PROMPT: Where the string "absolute" appears in a line of the material below, copy that line.

EXERCISE DATA:
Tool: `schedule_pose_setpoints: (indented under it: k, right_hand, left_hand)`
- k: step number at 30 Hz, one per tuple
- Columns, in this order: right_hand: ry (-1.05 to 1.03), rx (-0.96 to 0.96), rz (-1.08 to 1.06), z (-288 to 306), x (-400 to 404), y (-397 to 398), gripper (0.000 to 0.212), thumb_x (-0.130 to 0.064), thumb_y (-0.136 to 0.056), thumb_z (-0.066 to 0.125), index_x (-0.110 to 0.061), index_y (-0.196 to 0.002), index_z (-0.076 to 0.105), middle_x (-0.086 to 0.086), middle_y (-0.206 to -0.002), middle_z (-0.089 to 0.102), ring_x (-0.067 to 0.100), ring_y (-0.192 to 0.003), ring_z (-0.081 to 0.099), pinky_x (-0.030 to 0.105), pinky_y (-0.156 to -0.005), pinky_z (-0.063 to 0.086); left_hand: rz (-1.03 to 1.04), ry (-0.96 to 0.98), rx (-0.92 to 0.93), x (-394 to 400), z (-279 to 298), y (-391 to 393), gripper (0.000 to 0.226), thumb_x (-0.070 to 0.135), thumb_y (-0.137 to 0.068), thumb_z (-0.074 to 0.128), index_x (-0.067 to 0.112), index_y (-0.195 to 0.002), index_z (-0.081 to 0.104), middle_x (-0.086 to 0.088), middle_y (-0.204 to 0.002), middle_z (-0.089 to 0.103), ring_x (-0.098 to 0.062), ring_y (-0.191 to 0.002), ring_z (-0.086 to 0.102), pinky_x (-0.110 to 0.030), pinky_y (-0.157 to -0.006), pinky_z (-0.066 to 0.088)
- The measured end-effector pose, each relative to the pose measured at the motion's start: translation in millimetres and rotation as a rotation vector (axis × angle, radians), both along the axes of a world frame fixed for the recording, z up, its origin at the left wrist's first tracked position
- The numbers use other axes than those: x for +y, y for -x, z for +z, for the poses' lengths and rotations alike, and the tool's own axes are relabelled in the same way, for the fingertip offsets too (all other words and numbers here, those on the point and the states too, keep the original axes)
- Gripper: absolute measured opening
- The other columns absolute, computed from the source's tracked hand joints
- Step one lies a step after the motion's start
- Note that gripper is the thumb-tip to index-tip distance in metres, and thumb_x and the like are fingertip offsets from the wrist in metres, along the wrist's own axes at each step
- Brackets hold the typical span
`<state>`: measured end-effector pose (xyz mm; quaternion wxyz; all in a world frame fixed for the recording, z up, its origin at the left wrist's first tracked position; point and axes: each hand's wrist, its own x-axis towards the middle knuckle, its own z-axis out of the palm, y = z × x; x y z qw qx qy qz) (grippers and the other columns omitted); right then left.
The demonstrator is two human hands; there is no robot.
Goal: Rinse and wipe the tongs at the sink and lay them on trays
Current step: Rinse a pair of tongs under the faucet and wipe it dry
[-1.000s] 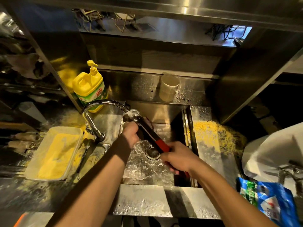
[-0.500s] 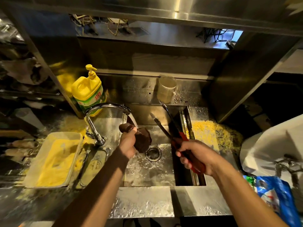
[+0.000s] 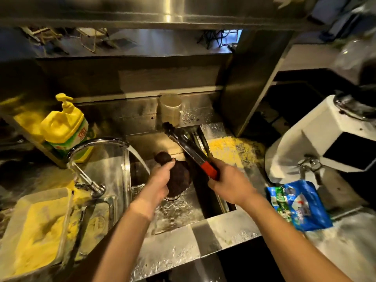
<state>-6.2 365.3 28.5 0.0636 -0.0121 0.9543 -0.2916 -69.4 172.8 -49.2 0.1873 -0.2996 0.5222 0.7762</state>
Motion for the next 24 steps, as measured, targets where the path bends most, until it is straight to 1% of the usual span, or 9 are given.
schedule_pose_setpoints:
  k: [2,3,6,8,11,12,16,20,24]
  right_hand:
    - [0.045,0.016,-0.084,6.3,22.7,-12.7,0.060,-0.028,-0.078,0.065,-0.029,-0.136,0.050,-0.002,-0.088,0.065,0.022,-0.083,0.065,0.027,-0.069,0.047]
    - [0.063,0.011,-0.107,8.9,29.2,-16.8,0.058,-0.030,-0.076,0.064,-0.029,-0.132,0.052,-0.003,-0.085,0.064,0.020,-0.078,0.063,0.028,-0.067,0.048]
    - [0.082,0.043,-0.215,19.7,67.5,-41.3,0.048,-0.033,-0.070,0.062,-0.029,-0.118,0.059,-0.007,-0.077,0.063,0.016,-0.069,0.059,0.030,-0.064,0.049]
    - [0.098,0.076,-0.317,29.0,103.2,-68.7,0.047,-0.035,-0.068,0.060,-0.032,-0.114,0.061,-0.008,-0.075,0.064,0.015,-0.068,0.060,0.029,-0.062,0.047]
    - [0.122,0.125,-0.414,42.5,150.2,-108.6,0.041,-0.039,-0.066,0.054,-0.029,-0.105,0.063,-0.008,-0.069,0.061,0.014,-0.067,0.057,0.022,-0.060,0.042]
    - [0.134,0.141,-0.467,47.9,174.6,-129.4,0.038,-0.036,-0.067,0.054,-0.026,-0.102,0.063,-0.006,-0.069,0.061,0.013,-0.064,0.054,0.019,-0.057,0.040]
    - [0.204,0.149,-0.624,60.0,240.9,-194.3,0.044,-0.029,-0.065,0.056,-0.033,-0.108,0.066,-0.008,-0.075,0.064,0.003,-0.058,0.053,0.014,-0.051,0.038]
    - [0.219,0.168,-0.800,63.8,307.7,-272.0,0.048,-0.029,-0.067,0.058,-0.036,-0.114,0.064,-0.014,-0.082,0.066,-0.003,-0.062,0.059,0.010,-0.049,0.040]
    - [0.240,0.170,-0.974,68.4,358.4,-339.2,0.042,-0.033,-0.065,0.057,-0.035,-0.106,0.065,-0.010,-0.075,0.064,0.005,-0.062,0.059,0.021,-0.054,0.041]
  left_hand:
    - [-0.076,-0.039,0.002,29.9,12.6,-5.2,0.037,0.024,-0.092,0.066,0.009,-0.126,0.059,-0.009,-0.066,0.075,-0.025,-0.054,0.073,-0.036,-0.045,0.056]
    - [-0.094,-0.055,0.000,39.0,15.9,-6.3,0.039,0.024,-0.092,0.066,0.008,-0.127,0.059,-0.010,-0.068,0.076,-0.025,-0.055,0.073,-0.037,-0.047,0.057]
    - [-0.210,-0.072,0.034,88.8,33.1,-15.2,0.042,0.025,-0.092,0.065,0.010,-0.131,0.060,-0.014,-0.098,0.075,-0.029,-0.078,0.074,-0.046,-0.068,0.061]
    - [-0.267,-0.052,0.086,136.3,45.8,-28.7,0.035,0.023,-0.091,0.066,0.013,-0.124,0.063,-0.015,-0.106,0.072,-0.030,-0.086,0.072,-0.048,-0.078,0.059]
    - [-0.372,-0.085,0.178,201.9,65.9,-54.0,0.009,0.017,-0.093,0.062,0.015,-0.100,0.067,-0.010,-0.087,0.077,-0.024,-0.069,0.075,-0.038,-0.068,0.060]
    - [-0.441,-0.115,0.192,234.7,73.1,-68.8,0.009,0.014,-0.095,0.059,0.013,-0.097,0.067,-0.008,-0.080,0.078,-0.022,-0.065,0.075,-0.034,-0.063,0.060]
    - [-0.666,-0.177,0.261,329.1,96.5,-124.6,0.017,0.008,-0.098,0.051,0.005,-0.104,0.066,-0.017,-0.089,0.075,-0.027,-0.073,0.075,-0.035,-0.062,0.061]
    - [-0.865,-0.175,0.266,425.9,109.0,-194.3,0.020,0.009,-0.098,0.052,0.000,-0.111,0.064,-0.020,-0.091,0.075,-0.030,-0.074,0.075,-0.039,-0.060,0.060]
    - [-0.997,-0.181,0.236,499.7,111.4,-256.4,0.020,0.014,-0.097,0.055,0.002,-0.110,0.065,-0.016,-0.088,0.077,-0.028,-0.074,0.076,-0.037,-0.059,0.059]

RESPONSE BELOW:
- Gripper: absolute measured opening
- The other columns absolute, computed from the source's tracked hand joints

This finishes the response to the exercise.